A softer print on the supplier deliveries index showed delivery rates are improving, ISM’s Timothy Fiore said Tuesday, noting that although transportation networks “are still performing erratically,” there are encouraging signs.

In addition to a sharp drop in the deliveries gauge (to 64.9 from 72.2), the prices index plunged to 68.2. That’s still elevated, but the MoM decline brought the gauge to the lowest since November of 2020 (figure below).

The read-through: A miss on the headline ISM print (58.7 versus the 60 economists expected) was something of a red herring.

Although production and new orders fell, the declines weren’t large, and the employment index moved further into expansion territory at 54.2, an eight-month high.

This is generally good news.
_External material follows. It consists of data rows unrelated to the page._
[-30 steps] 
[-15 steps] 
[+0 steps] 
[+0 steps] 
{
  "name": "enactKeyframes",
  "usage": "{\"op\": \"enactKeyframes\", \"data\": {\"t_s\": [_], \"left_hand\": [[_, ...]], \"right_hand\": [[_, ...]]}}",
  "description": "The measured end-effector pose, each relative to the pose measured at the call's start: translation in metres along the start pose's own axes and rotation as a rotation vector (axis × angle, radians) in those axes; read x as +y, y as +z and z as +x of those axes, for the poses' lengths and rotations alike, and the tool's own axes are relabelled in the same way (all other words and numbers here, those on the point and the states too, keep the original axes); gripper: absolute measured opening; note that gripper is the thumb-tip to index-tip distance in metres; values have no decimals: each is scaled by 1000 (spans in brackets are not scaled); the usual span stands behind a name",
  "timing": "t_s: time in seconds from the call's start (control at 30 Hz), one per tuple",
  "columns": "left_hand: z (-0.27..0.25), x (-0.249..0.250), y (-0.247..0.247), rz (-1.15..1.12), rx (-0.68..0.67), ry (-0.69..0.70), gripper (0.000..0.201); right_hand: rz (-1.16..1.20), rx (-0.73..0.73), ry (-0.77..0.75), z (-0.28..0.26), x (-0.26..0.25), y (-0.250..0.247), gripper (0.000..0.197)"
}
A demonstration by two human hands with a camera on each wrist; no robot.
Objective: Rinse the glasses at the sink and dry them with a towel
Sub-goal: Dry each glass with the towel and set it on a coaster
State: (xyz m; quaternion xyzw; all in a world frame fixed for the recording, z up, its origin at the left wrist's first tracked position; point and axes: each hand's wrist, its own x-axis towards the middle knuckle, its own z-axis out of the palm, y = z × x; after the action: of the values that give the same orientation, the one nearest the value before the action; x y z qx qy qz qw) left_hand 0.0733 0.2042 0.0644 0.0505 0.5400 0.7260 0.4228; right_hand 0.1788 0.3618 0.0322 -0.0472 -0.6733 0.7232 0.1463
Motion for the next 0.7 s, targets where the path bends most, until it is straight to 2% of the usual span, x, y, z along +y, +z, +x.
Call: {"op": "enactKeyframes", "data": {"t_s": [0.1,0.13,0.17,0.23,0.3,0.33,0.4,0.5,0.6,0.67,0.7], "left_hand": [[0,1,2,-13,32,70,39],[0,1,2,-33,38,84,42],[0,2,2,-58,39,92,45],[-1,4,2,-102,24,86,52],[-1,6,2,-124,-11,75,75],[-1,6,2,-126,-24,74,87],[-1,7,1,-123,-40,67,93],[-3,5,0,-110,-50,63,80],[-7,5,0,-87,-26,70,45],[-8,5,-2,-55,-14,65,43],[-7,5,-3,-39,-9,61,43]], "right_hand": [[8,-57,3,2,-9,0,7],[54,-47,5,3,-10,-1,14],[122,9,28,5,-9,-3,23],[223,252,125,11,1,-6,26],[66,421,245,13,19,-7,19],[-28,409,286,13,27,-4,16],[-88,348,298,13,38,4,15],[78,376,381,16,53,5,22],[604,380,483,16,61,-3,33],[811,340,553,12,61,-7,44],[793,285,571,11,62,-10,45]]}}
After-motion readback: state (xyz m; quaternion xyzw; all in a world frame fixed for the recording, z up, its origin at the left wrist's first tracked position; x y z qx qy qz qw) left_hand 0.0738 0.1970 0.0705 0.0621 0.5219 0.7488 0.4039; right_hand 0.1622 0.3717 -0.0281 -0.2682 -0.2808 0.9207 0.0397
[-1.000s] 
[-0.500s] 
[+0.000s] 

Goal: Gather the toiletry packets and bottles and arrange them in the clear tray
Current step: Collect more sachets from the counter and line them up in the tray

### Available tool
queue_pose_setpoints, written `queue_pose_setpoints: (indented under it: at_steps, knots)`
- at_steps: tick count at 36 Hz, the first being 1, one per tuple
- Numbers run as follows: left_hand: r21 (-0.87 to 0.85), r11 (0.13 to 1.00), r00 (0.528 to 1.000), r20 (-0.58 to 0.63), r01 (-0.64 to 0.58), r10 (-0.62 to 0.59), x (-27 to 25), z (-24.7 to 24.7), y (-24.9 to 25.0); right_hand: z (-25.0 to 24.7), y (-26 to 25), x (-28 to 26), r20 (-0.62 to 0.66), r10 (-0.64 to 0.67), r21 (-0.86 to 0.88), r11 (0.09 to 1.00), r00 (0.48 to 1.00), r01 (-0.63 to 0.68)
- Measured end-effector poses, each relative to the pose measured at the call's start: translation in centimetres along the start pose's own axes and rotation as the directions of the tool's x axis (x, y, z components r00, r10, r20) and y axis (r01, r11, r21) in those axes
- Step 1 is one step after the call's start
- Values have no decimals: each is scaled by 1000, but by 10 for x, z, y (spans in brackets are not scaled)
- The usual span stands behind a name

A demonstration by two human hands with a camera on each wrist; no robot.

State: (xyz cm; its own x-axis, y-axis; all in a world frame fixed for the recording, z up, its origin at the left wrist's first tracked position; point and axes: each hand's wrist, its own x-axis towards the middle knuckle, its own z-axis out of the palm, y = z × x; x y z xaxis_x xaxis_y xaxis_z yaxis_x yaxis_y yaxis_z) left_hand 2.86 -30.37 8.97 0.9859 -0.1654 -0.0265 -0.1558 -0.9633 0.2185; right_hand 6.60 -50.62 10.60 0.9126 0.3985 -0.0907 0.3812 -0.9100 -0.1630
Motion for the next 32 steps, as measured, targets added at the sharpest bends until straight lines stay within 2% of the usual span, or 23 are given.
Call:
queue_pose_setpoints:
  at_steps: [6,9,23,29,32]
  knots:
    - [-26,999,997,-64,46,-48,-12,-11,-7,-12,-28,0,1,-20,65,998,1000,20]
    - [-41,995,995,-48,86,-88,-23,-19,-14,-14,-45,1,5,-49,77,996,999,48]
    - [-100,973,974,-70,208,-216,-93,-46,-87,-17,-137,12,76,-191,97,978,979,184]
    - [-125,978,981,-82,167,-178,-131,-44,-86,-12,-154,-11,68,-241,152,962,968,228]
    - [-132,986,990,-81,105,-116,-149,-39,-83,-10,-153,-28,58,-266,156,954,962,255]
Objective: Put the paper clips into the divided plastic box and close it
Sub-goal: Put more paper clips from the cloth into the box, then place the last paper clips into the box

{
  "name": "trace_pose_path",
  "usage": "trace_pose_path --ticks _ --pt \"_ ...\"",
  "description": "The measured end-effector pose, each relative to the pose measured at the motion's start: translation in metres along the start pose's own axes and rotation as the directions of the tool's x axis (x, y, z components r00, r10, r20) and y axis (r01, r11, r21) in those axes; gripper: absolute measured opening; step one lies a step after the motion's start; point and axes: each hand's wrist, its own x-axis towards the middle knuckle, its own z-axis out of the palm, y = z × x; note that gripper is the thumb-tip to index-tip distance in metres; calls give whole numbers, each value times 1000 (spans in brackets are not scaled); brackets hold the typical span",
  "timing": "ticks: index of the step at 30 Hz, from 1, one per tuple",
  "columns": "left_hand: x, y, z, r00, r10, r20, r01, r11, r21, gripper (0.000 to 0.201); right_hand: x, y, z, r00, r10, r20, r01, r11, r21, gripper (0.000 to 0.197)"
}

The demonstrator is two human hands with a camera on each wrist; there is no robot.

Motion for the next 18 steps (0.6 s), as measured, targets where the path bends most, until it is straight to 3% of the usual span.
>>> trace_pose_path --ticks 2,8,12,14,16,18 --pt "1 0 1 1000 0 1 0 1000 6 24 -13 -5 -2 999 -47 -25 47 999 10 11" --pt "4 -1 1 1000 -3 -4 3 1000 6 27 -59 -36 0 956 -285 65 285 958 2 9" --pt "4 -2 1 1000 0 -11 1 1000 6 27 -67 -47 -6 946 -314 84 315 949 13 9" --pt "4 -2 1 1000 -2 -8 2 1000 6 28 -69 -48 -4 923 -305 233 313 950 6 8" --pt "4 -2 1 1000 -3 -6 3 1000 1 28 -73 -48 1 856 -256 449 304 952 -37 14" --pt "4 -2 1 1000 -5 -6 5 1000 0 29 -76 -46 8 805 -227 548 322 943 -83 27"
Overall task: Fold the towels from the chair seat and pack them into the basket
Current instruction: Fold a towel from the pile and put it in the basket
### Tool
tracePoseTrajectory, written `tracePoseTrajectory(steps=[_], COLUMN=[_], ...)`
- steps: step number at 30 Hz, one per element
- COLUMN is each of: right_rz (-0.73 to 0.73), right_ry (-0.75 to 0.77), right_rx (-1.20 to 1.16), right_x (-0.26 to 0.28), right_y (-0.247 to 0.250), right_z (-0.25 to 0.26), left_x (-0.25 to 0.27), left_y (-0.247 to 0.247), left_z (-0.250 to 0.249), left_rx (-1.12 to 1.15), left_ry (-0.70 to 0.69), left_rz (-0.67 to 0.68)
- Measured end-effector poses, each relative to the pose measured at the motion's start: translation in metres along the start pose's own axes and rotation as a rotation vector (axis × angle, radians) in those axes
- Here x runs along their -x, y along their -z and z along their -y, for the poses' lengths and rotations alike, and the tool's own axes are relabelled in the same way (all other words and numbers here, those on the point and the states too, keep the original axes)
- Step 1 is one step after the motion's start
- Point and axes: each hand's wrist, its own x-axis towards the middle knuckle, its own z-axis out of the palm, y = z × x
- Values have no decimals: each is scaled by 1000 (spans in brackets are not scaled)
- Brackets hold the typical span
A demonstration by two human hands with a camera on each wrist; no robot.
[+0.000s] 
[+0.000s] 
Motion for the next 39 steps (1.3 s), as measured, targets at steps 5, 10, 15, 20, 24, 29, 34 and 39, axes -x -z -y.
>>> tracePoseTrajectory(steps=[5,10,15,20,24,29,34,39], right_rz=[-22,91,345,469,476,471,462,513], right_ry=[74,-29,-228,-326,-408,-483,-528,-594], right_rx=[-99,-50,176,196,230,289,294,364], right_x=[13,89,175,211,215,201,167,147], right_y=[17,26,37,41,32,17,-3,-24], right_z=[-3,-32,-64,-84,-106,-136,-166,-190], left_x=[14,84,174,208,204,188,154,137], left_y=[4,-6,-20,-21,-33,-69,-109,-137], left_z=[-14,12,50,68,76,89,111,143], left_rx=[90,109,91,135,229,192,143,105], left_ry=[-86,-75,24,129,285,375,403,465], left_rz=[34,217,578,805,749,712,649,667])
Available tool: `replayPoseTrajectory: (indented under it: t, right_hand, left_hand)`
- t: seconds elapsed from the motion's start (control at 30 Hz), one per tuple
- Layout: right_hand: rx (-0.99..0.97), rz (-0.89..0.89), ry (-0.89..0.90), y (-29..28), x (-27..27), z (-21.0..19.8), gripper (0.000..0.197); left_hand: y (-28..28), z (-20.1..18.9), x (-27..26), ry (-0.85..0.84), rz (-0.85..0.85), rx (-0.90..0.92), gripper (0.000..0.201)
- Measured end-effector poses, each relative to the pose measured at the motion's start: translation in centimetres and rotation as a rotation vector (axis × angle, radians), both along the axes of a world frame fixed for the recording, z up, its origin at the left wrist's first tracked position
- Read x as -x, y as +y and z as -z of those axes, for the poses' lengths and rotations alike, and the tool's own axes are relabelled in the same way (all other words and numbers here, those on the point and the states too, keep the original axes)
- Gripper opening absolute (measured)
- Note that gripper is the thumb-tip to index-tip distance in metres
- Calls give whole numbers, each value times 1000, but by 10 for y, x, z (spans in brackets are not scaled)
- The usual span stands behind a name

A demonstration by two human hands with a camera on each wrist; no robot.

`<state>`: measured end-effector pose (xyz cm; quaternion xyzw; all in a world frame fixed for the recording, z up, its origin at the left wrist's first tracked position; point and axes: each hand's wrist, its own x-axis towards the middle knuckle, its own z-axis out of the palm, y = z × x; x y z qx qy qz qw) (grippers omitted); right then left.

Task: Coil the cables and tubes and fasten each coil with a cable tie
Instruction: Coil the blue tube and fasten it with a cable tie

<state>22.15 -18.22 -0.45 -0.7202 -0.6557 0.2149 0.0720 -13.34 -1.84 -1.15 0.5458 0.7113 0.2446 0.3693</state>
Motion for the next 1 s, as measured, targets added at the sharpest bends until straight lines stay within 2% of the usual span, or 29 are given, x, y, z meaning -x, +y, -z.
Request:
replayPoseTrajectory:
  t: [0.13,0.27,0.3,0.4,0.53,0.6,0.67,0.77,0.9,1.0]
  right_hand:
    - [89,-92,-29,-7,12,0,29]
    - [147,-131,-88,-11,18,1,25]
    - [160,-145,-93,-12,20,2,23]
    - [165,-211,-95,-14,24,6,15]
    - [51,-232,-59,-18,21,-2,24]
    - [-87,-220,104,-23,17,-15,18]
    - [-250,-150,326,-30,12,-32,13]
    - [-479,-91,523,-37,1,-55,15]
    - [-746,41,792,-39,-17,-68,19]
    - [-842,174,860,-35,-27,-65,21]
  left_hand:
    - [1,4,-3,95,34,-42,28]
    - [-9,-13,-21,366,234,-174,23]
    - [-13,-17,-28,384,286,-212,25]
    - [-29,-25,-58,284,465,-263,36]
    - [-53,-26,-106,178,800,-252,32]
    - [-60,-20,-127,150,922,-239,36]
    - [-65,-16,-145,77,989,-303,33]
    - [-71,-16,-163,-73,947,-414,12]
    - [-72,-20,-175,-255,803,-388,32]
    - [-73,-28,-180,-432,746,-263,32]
And it came on the heels of cautiously constructive comments from the final December read on IHS Markit’s US manufacturing gauge.

“While shortages remained significant, the end of the year brought with it some signs that cost pressures have eased,” Sian Jones, a senior economist at IHS Markit said Monday, adding that “the uptick in input prices was the slowest for six months, and firms recorded softer increases in selling prices amid efforts to entice customer spending.”

One anecdote from the December ISM report captured it best. “Price increases appear to be slowing, lead times are shrinking slowly and inventories are growing,” a respondent in fabricated metal products remarked. “I hope we have reached the top of the hill to start down a gentle slope that lets us get back to something that resembles normal.”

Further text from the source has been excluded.